Cash flow, net debt and borrowing facilities
Significant progress was made during FY 2021 in reducing our debt and
increasing the Group's financial strength. With the net debt to underlying
EBITDA leverage ratio comfortably below our stated target range of 1 to 2
times, we continue to pursue value-creating opportunities through M&A,
partnerships and pipeline projects.
Following the very strong cash conversion performance in FY 2021 of 108.8%, we
are reporting, as anticipated, a reduction in our first half underlying cash
conversion to 22.6% (H1 2021: 79.5%) as set out in the table below:
Six months to Six months to
30 June 2022
30 June 2021
£'000 £'000
Underlying EBITDA 8,026 8,474
Net cash flow from operations 1,428 6,145
Non-underlying items 382 594
Underlying net cash flow from operations 1,810 6,739
Underlying cash conversion % 22.6% 79.5%
Net cash flow generated by our operations reduced to £1.4m (H1 2021: £6.2m).
Net working capital increased by £5.6m during the period (H1 2021: £1.4m
increase), largely reflecting significantly higher receivables as a result of
revenue phasing towards the period end. In addition, inventories increased by
£1.6m primarily driven by normalisation of our stock profile following
restocking of delayed supply from the end of 2021. Tax cash outflows at £1.0m
were comparable to the prior period.
We expect cash conversion for the full year at around 70%, the achievement of
which will be largely dependent on trading patterns during the second half and
any decisions the Group may take in connection with strategic stock cover to
support surety of supply going into 2023.
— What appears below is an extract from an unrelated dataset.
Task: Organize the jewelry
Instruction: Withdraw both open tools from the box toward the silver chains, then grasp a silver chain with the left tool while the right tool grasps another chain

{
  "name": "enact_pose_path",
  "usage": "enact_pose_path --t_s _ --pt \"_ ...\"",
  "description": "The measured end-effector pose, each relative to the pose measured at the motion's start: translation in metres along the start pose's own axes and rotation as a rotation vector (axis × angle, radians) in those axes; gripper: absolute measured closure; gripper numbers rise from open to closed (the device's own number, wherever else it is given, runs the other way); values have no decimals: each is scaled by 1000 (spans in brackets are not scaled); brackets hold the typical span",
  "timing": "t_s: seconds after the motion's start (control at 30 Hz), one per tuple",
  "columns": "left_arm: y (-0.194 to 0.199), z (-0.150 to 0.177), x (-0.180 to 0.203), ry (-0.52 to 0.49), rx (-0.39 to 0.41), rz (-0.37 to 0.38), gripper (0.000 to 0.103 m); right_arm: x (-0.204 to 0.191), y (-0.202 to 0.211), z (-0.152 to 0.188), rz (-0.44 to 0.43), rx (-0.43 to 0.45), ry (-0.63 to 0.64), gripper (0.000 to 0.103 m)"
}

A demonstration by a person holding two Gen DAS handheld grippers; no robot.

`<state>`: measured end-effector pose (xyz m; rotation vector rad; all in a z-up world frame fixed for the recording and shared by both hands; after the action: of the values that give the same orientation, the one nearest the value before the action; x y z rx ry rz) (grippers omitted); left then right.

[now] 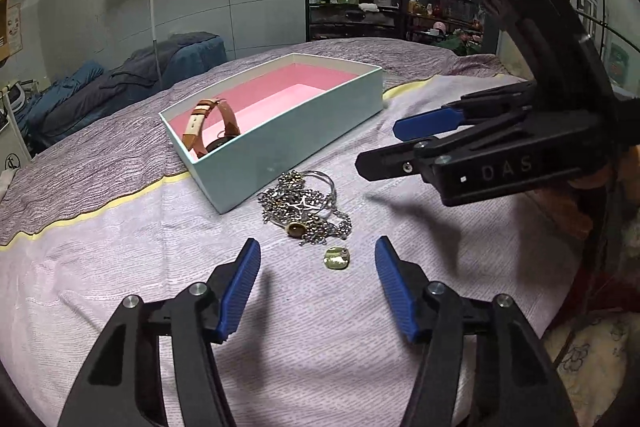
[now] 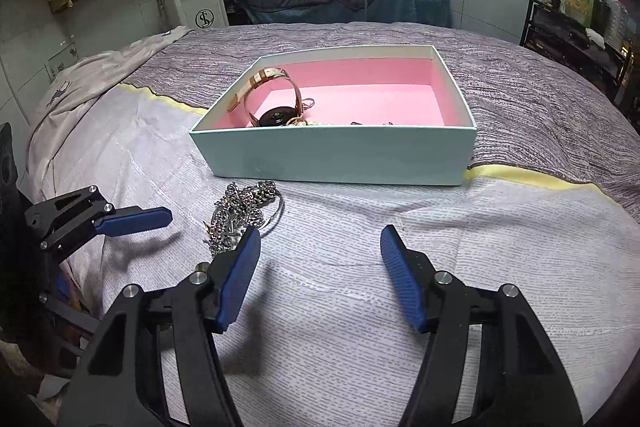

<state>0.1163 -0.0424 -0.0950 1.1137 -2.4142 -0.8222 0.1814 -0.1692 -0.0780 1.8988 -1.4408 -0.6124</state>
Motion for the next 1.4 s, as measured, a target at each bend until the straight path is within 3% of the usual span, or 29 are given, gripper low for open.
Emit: enact_pose_path --t_s 0.2,0.33,0.4,0.47,0.67,0.83,0.93,1.13,1.4 --pt "-1 -9 -4 36 23 12 55 6 3 2 4 -1 -8 41" --pt "6 -8 -13 49 24 -9 55 -1 3 3 -54 -12 6 46" --pt "12 -4 -21 56 22 -29 55 -8 1 4 -73 -17 35 46" --pt "18 0 -29 65 19 -55 55 -16 -4 5 -89 -36 70 57" --pt "29 8 -55 126 15 -112 55 -49 -11 6 -111 -60 200 59" --pt "30 7 -55 133 26 -97 55 -66 -17 7 -72 -52 296 78" --pt "27 8 -52 123 25 -73 55 -64 -16 7 -77 -53 300 95" --pt "19 4 -35 68 24 -4 55 -48 4 -2 -154 -23 215 96" --pt "1 -31 -6 -64 88 20 55 -40 61 -47 -222 133 168 96"
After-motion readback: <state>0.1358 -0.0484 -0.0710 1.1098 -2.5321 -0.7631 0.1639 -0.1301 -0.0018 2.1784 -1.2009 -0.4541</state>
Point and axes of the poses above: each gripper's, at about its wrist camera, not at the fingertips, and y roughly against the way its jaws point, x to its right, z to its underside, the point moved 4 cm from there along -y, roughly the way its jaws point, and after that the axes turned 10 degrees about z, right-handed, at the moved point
Net debt increased by £2.1m to £7.4m over the period largely driven by the
reduced cash conversion noted above and a significant increase in IFRS16 lease
liabilities primarily in relation to the relocation of our Spanish office.
£'000
Net debt at 1 January 2022 (5,330)
Net cash flow from operations 1,428
Net capital expenditure (1,416)
Net finance expenses (821)
Foreign exchange on cash and borrowings (314)
Movement in IFRS16 lease liabilities (978)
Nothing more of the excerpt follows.